→ **TASK DESCRIPTION**
The output must be the line with "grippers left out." and every following line to the end of the material, exactly as they appear, and nothing else.
════
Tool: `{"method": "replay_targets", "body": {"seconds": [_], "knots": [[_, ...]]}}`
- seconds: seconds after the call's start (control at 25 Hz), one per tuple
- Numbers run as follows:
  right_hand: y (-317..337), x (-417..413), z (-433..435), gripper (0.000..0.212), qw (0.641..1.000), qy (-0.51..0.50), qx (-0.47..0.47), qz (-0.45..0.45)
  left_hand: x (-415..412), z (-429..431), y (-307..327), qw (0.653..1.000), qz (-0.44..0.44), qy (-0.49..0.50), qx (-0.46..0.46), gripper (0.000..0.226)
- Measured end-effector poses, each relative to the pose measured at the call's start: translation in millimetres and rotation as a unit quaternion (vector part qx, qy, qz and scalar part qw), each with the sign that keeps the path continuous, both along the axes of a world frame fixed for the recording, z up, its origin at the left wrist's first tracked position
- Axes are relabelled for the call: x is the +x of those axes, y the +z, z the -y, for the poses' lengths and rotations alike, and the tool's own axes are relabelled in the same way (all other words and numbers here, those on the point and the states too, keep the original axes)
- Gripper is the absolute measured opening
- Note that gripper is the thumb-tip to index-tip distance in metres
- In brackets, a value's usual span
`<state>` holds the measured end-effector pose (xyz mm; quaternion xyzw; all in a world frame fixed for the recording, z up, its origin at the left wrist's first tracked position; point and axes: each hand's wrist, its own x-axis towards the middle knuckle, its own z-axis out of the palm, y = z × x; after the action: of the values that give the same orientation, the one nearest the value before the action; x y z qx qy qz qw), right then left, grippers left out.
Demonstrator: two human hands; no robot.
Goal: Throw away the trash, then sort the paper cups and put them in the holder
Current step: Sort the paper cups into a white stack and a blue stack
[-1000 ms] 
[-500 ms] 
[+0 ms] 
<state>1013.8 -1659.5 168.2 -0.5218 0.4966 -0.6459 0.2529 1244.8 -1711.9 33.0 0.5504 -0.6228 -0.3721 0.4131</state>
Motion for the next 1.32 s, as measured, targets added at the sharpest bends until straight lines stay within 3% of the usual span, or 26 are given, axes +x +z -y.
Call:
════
→ **REPLY TO THE EXERCISE**
`<state>` holds the measured end-effector pose (xyz mm; quaternion xyzw; all in a world frame fixed for the recording, z up, its origin at the left wrist's first tracked position; point and axes: each hand's wrist, its own x-axis towards the middle knuckle, its own z-axis out of the palm, y = z × x; after the action: of the values that give the same orientation, the one nearest the value before the action; x y z qx qy qz qw), right then left, grippers left out.
Demonstrator: two human hands; no robot.
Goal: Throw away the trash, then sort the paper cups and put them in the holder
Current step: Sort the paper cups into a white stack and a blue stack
[-1000 ms] 
[-500 ms] 
[+0 ms] 
<state>1013.8 -1659.5 168.2 -0.5218 0.4966 -0.6459 0.2529 1244.8 -1711.9 33.0 0.5504 -0.6228 -0.3721 0.4131</state>
Motion for the next 1.32 s, as measured, targets added at the sharpest bends until straight lines stay within 3% of the usual span, or 26 are given, axes +x +z -y.
Call:

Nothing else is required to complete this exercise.